Studies show a strong link between financial wellness and mental ill health. We also know that sustained depression or other mental conditions can manifest in physical illness. In fact, most of the different aspects that make up overall wellbeing are closely linked; a third of people admitted their job has a negative impact on their mental health – the same number also believe their overall wellbeing is not important to their employer.

However, if we are not able to actually measure the effect of one on the other, it’s difficult to find the right way to address a specific problem.

For example – it’s not good enough to simply roll out financial wellness initiatives like pension education or employer loans and expect your employees’ overall state of health to improve. We need to assess the effect of a financial wellness benefit, not only on employees’ financial security, but also on their health and other aspects of wellbeing.
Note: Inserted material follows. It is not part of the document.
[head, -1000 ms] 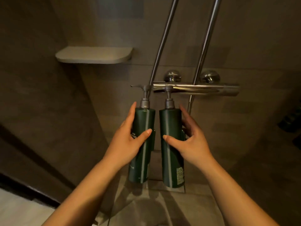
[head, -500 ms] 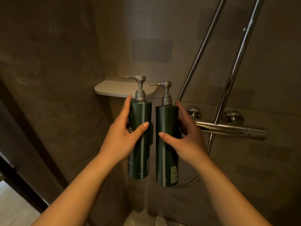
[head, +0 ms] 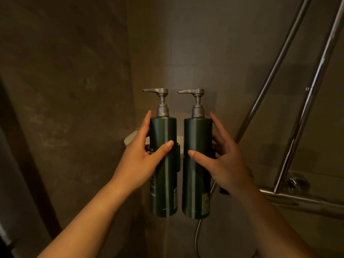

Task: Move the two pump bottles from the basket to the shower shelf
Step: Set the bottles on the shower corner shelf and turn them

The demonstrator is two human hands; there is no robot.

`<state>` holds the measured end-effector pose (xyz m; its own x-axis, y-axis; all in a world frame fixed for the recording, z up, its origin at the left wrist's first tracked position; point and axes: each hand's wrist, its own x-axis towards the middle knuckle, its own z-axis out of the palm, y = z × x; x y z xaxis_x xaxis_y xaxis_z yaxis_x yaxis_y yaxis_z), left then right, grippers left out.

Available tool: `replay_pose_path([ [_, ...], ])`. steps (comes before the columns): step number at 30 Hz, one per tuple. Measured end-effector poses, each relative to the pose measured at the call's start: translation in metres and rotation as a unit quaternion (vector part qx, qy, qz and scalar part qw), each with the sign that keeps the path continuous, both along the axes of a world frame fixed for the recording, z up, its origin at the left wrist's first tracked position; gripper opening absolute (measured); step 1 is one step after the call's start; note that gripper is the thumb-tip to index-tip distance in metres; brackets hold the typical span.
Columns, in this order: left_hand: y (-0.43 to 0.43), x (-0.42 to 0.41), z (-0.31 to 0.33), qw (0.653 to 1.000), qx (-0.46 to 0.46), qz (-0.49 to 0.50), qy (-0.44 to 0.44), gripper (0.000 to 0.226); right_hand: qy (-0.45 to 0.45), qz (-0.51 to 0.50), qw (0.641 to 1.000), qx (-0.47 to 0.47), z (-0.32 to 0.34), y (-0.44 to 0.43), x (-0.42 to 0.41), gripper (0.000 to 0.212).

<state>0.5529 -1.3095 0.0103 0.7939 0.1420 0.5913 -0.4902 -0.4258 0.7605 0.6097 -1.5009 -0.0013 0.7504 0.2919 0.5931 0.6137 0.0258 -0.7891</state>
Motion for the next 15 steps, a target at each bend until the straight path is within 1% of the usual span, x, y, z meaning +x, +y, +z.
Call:
replay_pose_path([
  [5, 0.012, 0.017, 0.027, 0.999, 0.006, -0.012, -0.037, 0.086, -0.042, 0.003, 0.999, 0.014, 0.028, 0.01, 0.015, 0.088],
  [10, 0.019, 0.031, 0.057, 0.995, 0.037, 0.006, -0.087, 0.083, -0.072, 0.004, 0.997, 0.022, 0.059, 0.016, 0.03, 0.088],
  [15, 0.023, 0.045, 0.073, 0.994, 0.046, 0.027, -0.099, 0.082, -0.101, 0.005, 0.995, 0.027, 0.079, 0.024, 0.048, 0.088],
])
Failing to do so may impact a company’s bottom line, as organisations experiment – keeping up to date with trends. Our findings confirm this; Why BWell revealed that 25% of people admitted that they couldn’t see themselves working for the same company in five years’ time.
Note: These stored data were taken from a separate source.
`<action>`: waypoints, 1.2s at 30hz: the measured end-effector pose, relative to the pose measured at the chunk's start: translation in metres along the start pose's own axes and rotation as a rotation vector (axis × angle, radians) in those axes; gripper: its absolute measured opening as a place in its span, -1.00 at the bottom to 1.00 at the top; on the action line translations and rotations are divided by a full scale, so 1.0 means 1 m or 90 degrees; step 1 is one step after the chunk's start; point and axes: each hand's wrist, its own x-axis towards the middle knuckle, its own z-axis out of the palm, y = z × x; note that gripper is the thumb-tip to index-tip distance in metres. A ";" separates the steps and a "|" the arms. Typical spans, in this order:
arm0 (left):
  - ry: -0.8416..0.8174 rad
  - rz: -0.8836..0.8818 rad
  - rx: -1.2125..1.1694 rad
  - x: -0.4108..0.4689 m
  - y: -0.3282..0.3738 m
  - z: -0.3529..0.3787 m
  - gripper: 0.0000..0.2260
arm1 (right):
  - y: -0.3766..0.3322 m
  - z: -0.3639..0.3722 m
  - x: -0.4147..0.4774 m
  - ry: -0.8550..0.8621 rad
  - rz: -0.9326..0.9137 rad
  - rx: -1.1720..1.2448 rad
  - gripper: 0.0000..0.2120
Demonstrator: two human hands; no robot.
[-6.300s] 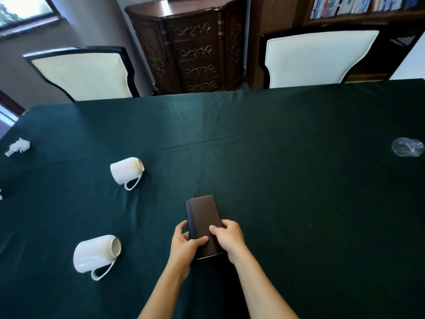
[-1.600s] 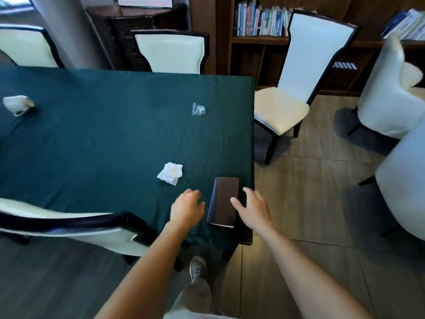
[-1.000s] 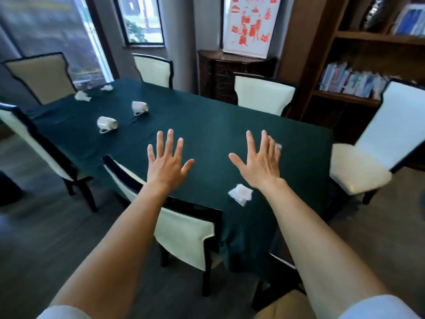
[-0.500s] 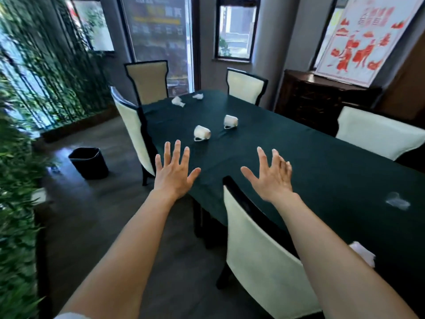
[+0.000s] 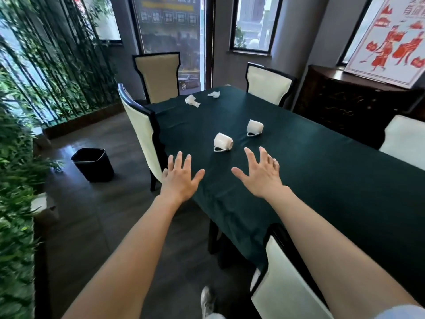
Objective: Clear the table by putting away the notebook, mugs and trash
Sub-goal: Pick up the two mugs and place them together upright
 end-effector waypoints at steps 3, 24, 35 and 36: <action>-0.017 -0.019 -0.047 0.055 -0.005 0.007 -0.32 | -0.010 0.016 0.062 -0.011 -0.006 0.017 -0.22; -0.328 -0.264 -0.354 0.355 -0.064 0.110 -0.41 | -0.054 0.157 0.341 -0.179 0.155 0.127 -0.28; -0.577 -0.417 -0.569 0.500 -0.068 0.170 -0.38 | -0.063 0.216 0.458 -0.209 0.327 0.003 -0.06; -0.598 -0.421 -0.579 0.508 -0.066 0.176 -0.38 | -0.063 0.220 0.464 -0.220 0.337 -0.012 -0.05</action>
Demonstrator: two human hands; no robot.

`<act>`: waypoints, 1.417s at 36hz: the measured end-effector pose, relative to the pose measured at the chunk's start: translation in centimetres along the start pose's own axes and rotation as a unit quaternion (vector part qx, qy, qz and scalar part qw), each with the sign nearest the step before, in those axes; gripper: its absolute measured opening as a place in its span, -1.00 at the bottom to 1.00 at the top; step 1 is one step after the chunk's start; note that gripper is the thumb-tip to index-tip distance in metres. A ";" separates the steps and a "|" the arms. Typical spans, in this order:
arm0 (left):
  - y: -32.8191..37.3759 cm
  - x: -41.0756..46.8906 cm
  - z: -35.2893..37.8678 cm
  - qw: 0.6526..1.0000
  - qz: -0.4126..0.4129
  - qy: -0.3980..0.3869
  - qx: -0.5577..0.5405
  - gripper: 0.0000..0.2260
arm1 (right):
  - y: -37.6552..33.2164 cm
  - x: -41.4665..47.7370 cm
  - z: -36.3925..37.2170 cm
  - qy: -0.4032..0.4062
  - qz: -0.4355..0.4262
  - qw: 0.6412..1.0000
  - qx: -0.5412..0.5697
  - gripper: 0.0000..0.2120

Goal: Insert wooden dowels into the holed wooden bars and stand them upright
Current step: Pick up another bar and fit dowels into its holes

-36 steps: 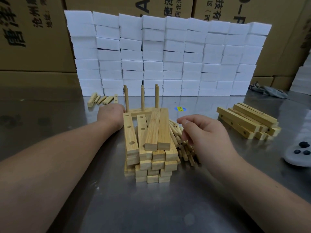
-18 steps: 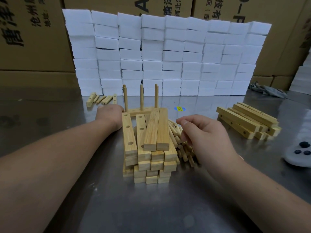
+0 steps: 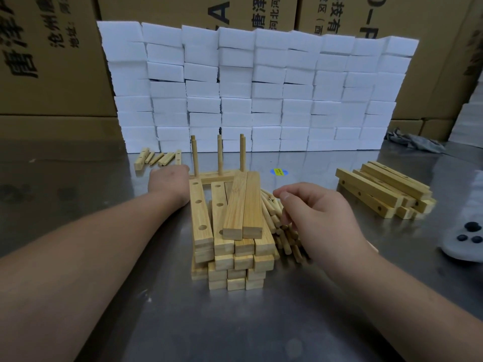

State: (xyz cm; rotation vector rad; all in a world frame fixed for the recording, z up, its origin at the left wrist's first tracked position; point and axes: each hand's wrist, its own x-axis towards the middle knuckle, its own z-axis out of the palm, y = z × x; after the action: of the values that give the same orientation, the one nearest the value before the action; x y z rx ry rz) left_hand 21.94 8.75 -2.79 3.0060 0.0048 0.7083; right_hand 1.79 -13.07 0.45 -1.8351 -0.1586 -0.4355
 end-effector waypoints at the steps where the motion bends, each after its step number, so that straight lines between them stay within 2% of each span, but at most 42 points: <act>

Back to the new car. Just because it has the fastest engine in the world doesn’t mean it will work best. The number of adjustments the workshop has had to make to make the engine fit, might cost you more in the long run to maintain it. In addition, the car you now drive is not the one you wanted. Will the bigger engine cost more in fuel? Very likely. Will the car perform as expected to? Probably not.

The best way of achieving consistency in performance is through aligning the different parts to the whole; have an engine that’s suitable for your vehicle. If we take this one step further and consider the most effective alignment, then it has to be using only the parts that fit your car - parts that are tailor made; your car should be built from one plan.

So, how do we align financial wellness, wellbeing and benefits strategies in the best way? We apply our philosophy of ‘Eudaimonia’. We believe that individuals need to feel good in all six pillars of wellbeing in order to flourish: – ‘work/life balance’, ‘my job’, ‘financial security’, ‘support’, ‘health’ and ‘protection’.

  • Start over with one overall wellbeing strategy
  • Incorporate all the aspects of wellbeing into this one strategy – financial, physical and mental, support structures, protection benefits, sickness policies, the delivery of employee benefits, employee engagement platforms and programs etc.
  • Set out clear objectives, aligning them with the organisation’s culture and business strategies including: performance, staff attraction and retention
  • Determine the needs of your workforce across all aspects of wellbeing
  • Determine solutions to address these needs
  • Determine and implement the delivery of these solutions
  • Define a method for measuring the return on investment for any interventions and benefits
  • Ensure your strategy is flexible enough to remain suitable as the workforce grows and changes over time.

One holistic strategy that incorporates all the aspects of wellbeing will be more effective than trying to align a number of different strategies. Drive the car you intended to drive in the knowledge that everything under the hood is designed to work together and culminate in the best overall performance.